PROBLEM DETAILS:
Please restate the listing that follows without changing anything.

RECORDED INFORMATION:

++++++++++

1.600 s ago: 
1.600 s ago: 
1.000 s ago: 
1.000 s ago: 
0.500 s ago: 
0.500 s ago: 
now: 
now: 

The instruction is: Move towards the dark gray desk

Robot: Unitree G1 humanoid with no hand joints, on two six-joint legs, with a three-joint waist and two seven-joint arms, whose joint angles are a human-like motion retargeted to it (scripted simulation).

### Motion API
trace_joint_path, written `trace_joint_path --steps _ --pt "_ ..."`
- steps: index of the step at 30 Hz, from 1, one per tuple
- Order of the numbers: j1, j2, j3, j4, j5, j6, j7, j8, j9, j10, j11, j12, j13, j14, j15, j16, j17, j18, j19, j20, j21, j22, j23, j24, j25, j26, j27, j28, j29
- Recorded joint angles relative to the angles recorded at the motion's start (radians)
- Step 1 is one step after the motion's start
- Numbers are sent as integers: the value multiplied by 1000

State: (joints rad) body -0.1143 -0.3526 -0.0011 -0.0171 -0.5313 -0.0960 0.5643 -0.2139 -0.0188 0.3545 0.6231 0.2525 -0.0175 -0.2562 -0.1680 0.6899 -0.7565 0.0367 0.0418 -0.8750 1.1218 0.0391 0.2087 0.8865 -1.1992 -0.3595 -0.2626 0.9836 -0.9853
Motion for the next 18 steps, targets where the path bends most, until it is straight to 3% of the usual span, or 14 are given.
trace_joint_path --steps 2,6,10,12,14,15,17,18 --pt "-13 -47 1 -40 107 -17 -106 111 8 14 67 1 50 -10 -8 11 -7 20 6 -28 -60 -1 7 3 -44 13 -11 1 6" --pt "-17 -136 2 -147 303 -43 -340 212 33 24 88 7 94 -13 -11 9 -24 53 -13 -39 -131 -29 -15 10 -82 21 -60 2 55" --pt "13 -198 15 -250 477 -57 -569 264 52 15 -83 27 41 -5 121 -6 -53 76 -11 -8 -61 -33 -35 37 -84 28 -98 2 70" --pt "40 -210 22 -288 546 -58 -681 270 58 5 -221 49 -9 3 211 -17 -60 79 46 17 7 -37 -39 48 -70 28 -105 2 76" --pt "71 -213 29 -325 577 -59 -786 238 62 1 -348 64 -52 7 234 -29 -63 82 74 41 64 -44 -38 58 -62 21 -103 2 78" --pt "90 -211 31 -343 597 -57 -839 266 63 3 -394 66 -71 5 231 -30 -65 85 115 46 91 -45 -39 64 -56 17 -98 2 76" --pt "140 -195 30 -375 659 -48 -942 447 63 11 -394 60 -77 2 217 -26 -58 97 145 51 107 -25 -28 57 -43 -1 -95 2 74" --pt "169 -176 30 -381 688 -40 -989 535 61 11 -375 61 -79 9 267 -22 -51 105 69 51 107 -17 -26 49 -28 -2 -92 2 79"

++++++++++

SOLUTION TO THE PROBLEM:
1.600 s ago: 
1.600 s ago: 
1.000 s ago: 
1.000 s ago: 
0.500 s ago: 
0.500 s ago: 
now: 
now: 

The instruction is: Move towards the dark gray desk

Robot: Unitree G1 humanoid with no hand joints, on two six-joint legs, with a three-joint waist and two seven-joint arms, whose joint angles are a human-like motion retargeted to it (scripted simulation).

### Motion API
trace_joint_path, written `trace_joint_path --steps _ --pt "_ ..."`
- steps: index of the step at 30 Hz, from 1, one per tuple
- Order of the numbers: j1, j2, j3, j4, j5, j6, j7, j8, j9, j10, j11, j12, j13, j14, j15, j16, j17, j18, j19, j20, j21, j22, j23, j24, j25, j26, j27, j28, j29
- Recorded joint angles relative to the angles recorded at the motion's start (radians)
- Step 1 is one step after the motion's start
- Numbers are sent as integers: the value multiplied by 1000

State: (joints rad) body -0.1143 -0.3526 -0.0011 -0.0171 -0.5313 -0.0960 0.5643 -0.2139 -0.0188 0.3545 0.6231 0.2525 -0.0175 -0.2562 -0.1680 0.6899 -0.7565 0.0367 0.0418 -0.8750 1.1218 0.0391 0.2087 0.8865 -1.1992 -0.3595 -0.2626 0.9836 -0.9853
Motion for the next 18 steps, targets where the path bends most, until it is straight to 3% of the usual span, or 14 are given.
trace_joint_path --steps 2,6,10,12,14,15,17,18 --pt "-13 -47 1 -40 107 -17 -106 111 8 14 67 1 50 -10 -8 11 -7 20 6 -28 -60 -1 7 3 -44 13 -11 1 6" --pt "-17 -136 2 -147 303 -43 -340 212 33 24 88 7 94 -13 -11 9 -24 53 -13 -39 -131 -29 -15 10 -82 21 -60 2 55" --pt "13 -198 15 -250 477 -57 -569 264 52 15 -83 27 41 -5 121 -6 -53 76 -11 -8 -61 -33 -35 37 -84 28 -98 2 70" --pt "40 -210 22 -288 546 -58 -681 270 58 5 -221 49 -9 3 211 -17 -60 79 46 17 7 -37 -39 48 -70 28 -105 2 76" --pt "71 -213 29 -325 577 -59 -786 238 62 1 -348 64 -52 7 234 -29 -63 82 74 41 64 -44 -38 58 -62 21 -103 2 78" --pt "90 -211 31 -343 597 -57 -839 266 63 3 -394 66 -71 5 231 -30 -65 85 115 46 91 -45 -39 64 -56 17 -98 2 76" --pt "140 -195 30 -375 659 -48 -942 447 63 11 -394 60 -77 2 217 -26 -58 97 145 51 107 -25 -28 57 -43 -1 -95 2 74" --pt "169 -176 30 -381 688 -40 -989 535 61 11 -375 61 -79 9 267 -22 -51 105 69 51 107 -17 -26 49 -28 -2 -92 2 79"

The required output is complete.